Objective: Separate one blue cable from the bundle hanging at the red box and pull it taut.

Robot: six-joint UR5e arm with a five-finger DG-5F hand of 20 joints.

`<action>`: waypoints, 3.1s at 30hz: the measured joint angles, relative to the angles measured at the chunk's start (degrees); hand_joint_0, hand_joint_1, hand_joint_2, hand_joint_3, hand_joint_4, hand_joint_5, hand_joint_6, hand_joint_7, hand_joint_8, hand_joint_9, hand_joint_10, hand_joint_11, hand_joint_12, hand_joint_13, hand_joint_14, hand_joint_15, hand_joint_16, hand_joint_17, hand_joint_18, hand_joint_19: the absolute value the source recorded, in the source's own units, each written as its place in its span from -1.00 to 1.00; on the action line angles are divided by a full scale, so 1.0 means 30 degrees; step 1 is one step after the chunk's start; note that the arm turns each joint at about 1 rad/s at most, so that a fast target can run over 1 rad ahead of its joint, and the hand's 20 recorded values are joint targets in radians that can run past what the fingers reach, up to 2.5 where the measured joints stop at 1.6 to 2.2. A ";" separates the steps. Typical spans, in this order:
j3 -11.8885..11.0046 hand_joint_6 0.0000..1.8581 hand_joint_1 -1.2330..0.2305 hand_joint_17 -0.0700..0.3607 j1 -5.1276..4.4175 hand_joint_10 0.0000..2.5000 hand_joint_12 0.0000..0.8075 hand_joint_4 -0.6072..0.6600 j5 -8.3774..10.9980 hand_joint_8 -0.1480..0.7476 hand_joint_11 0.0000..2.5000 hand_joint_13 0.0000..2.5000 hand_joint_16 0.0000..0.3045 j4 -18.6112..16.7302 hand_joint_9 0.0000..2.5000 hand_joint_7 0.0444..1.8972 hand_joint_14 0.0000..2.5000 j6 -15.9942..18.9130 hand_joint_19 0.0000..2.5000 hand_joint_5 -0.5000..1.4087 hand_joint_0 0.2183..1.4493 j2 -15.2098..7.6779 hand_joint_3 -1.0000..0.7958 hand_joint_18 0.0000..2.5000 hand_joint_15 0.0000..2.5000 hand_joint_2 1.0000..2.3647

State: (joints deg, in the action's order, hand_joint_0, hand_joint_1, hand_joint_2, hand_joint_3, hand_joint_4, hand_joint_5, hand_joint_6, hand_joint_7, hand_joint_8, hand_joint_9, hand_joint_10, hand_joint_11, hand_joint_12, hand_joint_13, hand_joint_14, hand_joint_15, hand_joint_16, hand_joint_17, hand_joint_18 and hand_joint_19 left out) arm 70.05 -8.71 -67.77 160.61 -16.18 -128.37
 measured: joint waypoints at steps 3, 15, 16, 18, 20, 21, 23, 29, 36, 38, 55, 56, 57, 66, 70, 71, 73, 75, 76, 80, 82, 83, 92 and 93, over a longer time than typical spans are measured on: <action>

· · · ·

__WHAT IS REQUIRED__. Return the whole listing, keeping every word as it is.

__SOLUTION__.
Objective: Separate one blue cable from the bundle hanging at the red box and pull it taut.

Robot: six-joint UR5e arm with a five-finger DG-5F hand of 20 joints.

`<action>`: waypoints, 3.1s at 30hz: the measured joint angles, relative to the angles measured at the chunk's start (degrees); hand_joint_0, hand_joint_1, hand_joint_2, hand_joint_3, hand_joint_4, hand_joint_5, hand_joint_6, hand_joint_7, hand_joint_8, hand_joint_9, hand_joint_10, hand_joint_11, hand_joint_12, hand_joint_13, hand_joint_14, hand_joint_15, hand_joint_16, hand_joint_17, hand_joint_18, hand_joint_19: the absolute value the source recorded, in the source's own units, each written as its place in its span from -1.00 to 1.00; on the action line angles are divided by a full scale, so 1.0 means 30 degrees; step 1 is one step after the chunk's start; note that the arm turns each joint at about 1 rad/s at most, so that a fast target can run over 1 rad ahead of its joint, and the hand's 20 recorded values are joint targets in radians that can run past what the fingers reach, up to 2.5 where the measured joints stop at 1.6 to 2.2. A ";" separates the steps. Typical spans, in this order:
j3 -11.8885..11.0046 hand_joint_6 0.0000..1.8581 hand_joint_1 -1.2330..0.2305 hand_joint_17 -0.0700..0.3607 j1 -5.1276..4.4175 hand_joint_10 0.0000..2.5000 hand_joint_12 0.0000..0.8075 hand_joint_4 -0.6072..0.6600 j5 -8.3774..10.9980 hand_joint_8 -0.1480..0.7476 hand_joint_11 0.0000..2.5000 hand_joint_13 0.0000..2.5000 hand_joint_16 0.0000..0.3045 j4 -18.6112..16.7302 hand_joint_9 0.0000..2.5000 hand_joint_7 0.0444..1.8972 hand_joint_14 0.0000..2.5000 j6 -15.9942..18.9130 hand_joint_19 0.0000..2.5000 hand_joint_5 -0.5000..1.4087 hand_joint_0 0.2183..1.4493 j2 -15.2098..7.6779 hand_joint_3 -1.0000..0.7958 hand_joint_18 0.0000..2.5000 hand_joint_15 0.0000..2.5000 hand_joint_2 1.0000..2.3647

State: (joints deg, in the action's order, hand_joint_0, hand_joint_1, hand_joint_2, hand_joint_3, hand_joint_4, hand_joint_5, hand_joint_6, hand_joint_7, hand_joint_8, hand_joint_9, hand_joint_10, hand_joint_11, hand_joint_12, hand_joint_13, hand_joint_14, hand_joint_15, hand_joint_16, hand_joint_17, hand_joint_18 and hand_joint_19 left out) arm 70.05 -8.71 -67.77 160.61 -16.18 -128.37
 measured: joint waypoints at steps 3, 15, 16, 18, 20, 21, 23, 29, 36, 38, 55, 56, 57, 66, 70, 71, 73, 75, 76, 80, 82, 83, 92 and 93, over a longer time than typical spans are measured on: <action>

This exercise is now finished, and nothing remains to add.